Director Rian Johnson has a habit of tinkering with well-worn formulas. His first film “Brick” was a phenomenal riff on film noir set in a modern-day high school. His television directorial debut on “Breaking Bad”—in a bottle episode called “Fly”—peeled away all of that show’s elaborate social engineering and deception to simply have the protagonist and deuteragonist engage in philosophical conversation.
This is all to say that Johnson’s latest film, “Looper,” is not about time travel. I mean, it is technically about time travel, but it’s about time travel in the same way that “Brick” was about high school or “Fly” was about cooking meth. Time travel in “Looper” is a catalyst and a conceit, but it is not the main concern. It is secondary to rumination on fate, memory, identity, sacrifice, and inevitability.
Joe (Joseph Gordon-Levitt), one of the titular Loopers, living a hedonistic life in Kansas, circa 2044. Joe explains that the mob, circa 2074, sends victims back in time, where Loopers hit them with a shotgun blast to the chest and then dispose of a body that technically doesn’t exist.

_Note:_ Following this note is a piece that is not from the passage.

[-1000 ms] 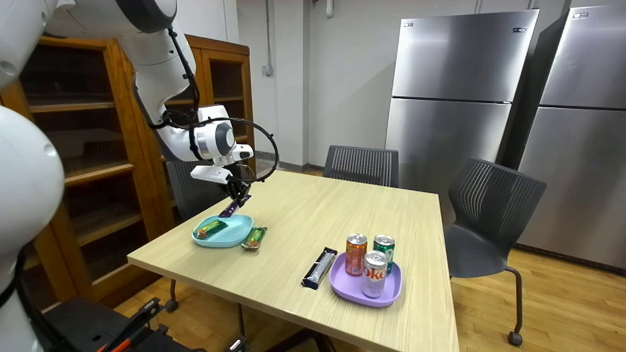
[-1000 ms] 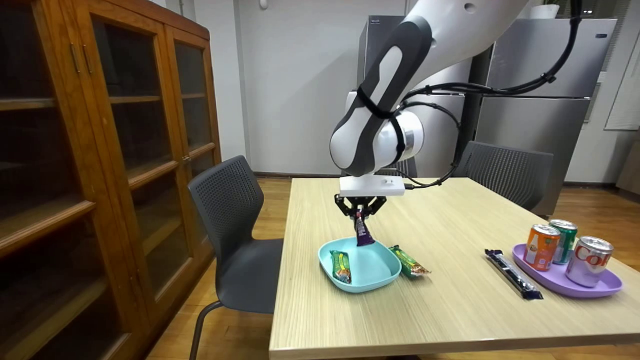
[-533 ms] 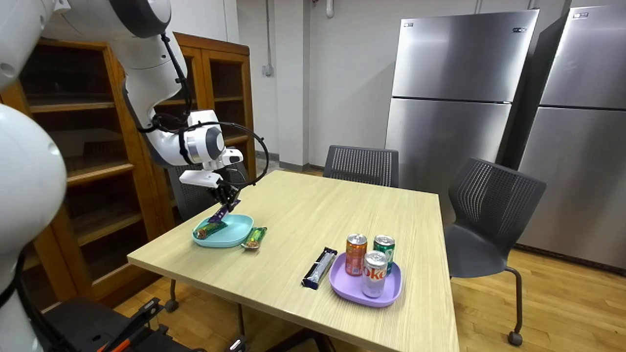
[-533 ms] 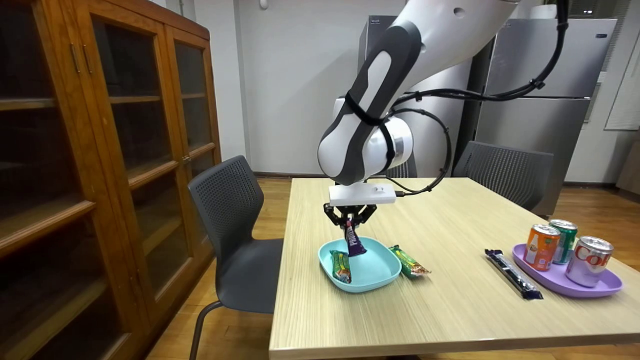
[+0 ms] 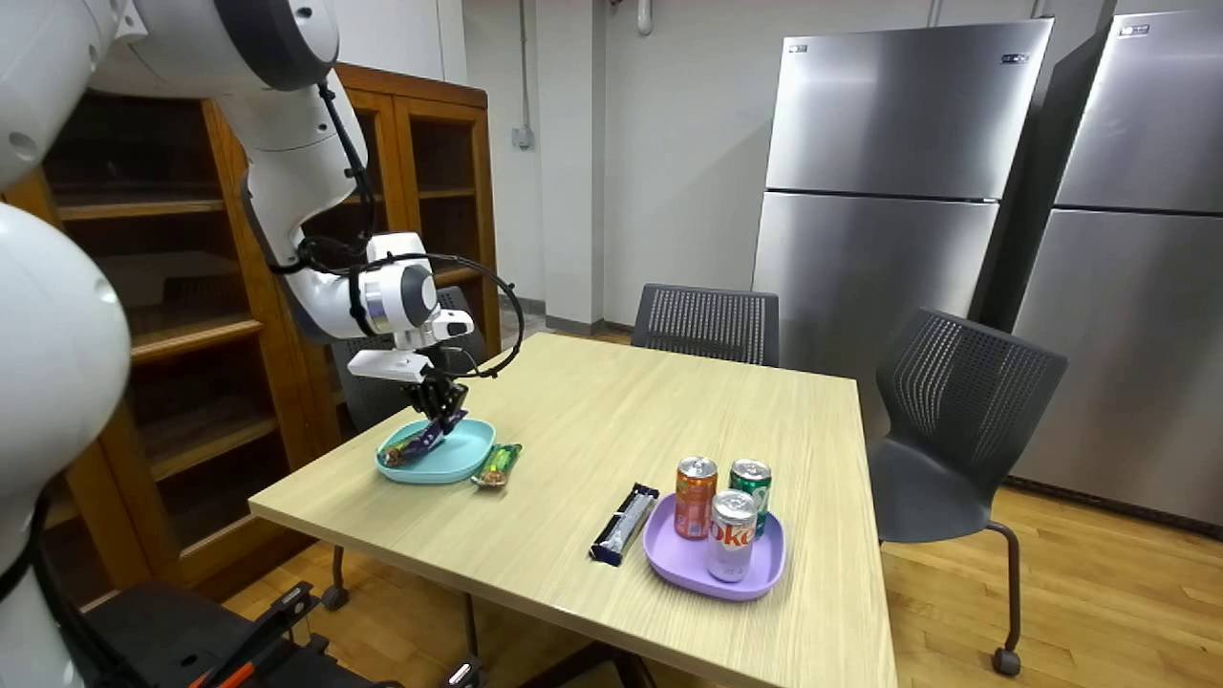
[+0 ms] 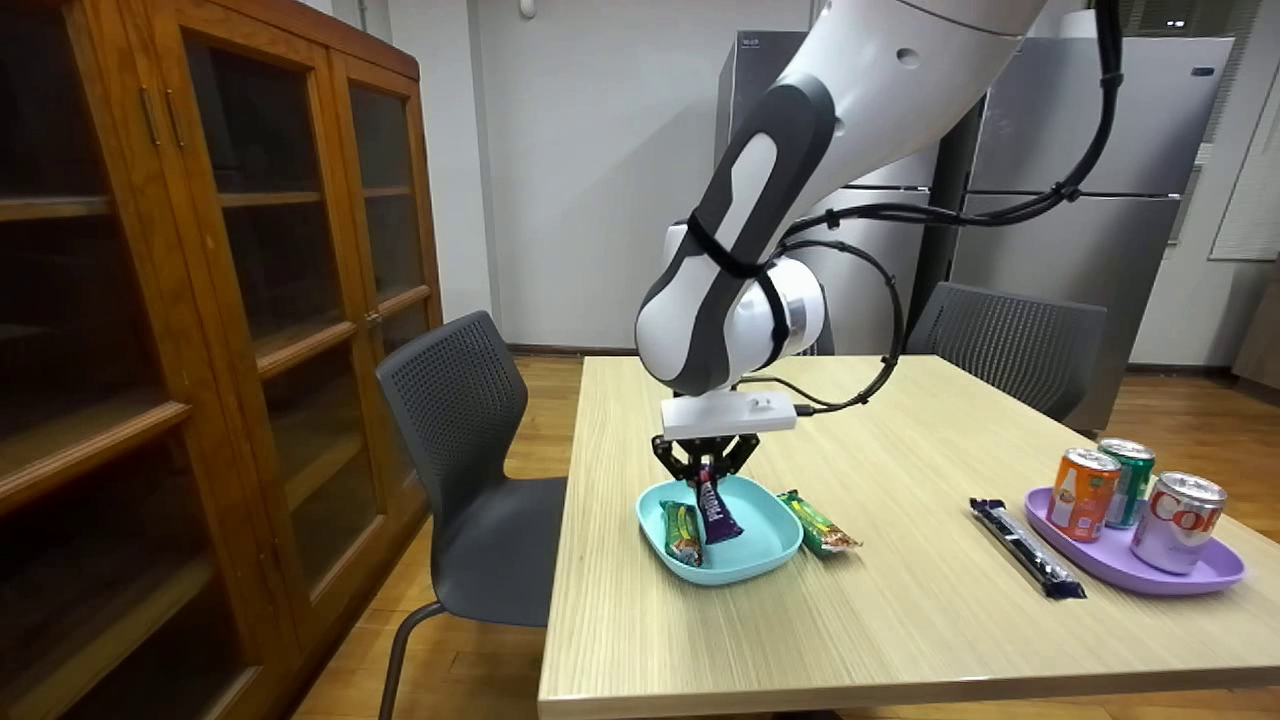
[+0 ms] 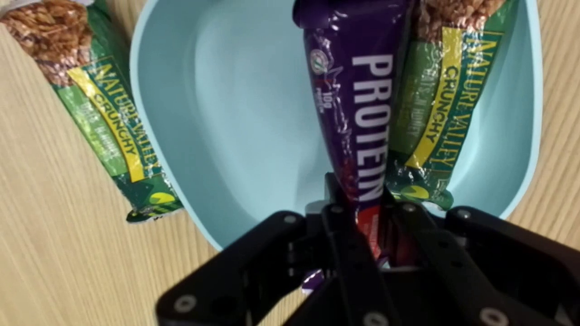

Near-future Kansas is a smart choice of setting on Johnson’s part: recognizable but just different enough. Odd pipes and paneling jut out of cars that still travel on four wheels and silhouettes of vaguely futuristic helicopters dot the horizon. In the city, the corporatocratic aesthetic of “Blade Runner” is just beginning to dominate the skyscrapers. Outside the city, however, the land is populated by sprawling agriculture and middle-of-nowhere diners serving burnt coffee.
But what exactly is a Looper? Eventually, the mob of the future ties up loose ends and protects itself by sending older hitmen 30 years back in time to be killed by their younger selves. Upon “closing their loop,” the hitmen recieve their pension. This system is upended when an older version of Joe (Bruce Willis) shows up in 2044 but manages to avoid execution. This is called “letting your loop run,” Joe explains, and the consequences are brutal, as illustrated in an ingenious, nightmarish, and tautly-edited sequence that occurs near the start of the film.
In the film’s second act, the two Joes split up. Old Joe embarks the 2044 equivalent of “Would you kill Hitler if you could?” It’s muddy moral territory, as Willis’s character carries a strong motivation, but quickly becomes irredeemable. The sympathetic villain role is perfect for Willis, who has built an impressive action career nearly in spite of his mumbly cadence. He embodies both ruthless and vulnerable.
While Willis is on the hunt, Gordon-Levitt holes up in a farm on the outskirts, waiting for Old Joe to show up. There he meets Sara (Emily Blunt) and her young son Cid (Pierce Gagnon). While Blunt’s performance is solid, it is impossible to ignore Gagnon’s. Johnson has made the shrewd decision to base much of Cid’s presence around physical action—not saying anything that he can otherwise convey through body language. In a conversation between Gagnon and Gordon-Levitt, somehow Gordon-Levitt comes across as the less compelling actor.
This is not to say that Gordon-Levitt is not also outstanding. His gradual evolution from callous hitman to motivated defender is fascinating. Armed with a blunderbuss and prosthetics to augment his browline and nose in order to more closely resemble Willis, he makes the tension of waiting for the inevitable showdown compelling, much like Gary Cooper in “High Noon.”
The resemblance cannot be unintentional. Johnson’s cinephilia shines throughout “Looper” without overshadowing the film’s vibrant originality. At one point Johnson mirrors the singular moving shot of Chris Marker’s seminal work, “La Jetee,” also concerned with escaping a causality loop. The Loopers frequent a club named “La Belle Aurore,” a none-too-subtle shoutout to “Casablanca.” Bruce Willis even gets his own hero moment, striding down a dark alleyway, shooting from the hip. It calls to mind, well, vintage Bruce Willis.
Near the film’s beginning, Joe’s boss and Looper head honcho Abe-Jeff Daniels ridicules Joe’s fashion sense. “The movies you’re dressing like are just copying other movies,” he observes casually. But his assertion that film has become circuitous and stagnant is wrong. “Looper” builds upon previous films, rather than shallowly aping them. The film iterates upon their well-worn concepts to create something substantively original, inventive and exceptional. Ingenious, tightly directed, and occasionally funny, “Looper” is the rare film about time travel that transcends its genre.